There are other dilemmas of genetic testing where the answer is not black and white. Testing for the gene that conveys an increased risk of breast cancer confronts many Ashkenazi Jewish families since that group is a major carrier of a gene variant that raises the risk of several cancers, including breast, pancreatic, and ovarian. The problem here is that the risk may be as little as 15 percent or as high as 50 to 60 percent depending on the specific gene variant in question. While more research is fine-tuning this information to give greater precision to the genetic risk, again, a difficult and often emotionally devastating preventative measure like bilateral mastectomy is the only way to prevent breast cancer. The patient's tolerance of risk will determine the approach. As more and more genetic risk factors for cancer are defined, this dilemma may involve ever increasing numbers of patients.

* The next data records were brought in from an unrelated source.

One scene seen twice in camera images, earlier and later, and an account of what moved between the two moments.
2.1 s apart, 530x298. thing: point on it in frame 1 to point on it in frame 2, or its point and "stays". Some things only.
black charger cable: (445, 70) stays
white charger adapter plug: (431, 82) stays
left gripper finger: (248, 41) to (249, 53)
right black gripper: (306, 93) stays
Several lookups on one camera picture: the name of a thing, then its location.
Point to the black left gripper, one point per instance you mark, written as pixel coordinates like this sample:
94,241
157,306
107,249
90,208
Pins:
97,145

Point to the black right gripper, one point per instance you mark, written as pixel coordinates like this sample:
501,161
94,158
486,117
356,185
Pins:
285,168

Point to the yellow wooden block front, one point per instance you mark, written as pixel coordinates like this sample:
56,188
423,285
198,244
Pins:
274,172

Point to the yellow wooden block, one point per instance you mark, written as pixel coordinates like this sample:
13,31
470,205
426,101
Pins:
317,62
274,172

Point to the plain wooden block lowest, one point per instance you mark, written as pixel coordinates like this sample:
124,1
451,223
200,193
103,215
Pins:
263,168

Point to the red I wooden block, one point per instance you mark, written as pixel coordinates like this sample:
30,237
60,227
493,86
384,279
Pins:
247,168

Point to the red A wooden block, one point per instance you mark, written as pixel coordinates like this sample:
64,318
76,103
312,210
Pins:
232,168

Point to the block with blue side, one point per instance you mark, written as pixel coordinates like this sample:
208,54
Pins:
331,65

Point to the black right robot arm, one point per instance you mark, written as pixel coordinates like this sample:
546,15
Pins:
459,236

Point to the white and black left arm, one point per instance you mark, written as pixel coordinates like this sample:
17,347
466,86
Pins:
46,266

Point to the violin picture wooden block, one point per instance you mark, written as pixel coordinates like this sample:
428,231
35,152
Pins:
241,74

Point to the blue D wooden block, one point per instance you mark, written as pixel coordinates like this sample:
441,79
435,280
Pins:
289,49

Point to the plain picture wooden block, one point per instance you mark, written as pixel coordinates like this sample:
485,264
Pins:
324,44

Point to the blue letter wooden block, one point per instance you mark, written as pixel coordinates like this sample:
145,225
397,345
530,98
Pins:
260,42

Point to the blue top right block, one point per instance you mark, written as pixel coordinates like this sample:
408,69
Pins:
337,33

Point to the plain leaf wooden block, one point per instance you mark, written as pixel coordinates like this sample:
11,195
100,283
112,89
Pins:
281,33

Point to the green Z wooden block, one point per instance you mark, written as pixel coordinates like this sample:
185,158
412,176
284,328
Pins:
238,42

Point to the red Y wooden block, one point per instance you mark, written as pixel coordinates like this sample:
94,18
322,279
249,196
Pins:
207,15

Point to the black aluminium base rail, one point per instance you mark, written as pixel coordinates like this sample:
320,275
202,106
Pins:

O’Sullivan makes a convincing case that over-diagnosis is a major problem. Creating labels for a variety of symptoms that are most likely psychosomatic produces newly identified "diseases" that require expensive treatments and months or even years of disability. Other disorders like ADHD have criteria that are so vague that virtually everyone might suffer from it at some time or another. Her other messages, however, are that screening for genetic diseases for which there is no cure is problematic and there is dubious benefit of early screening for cancers.

The case studies are illustrative and capture the dilemma associated with making a diagnosisbe that of a psychosomatic syndrome labeled as an organic disease or a cancer screening test for a patient with a low risk of a true positive result. Readers who contemplate a yearly physical with multiple screening tests and imaging studies can benefit from her clear explanations of the problem.

The Age of Diagnosis: How Our Obsession with Medical Labels Is Making Us Sicker
by Suzanne O’Sullivan
Thesis, 320 pp., $32

Stanley Goldfarb is an emeritus professor of medicine at the University of Pennsylvania and father of Washington Free Beacon chairman Michael Goldfarb.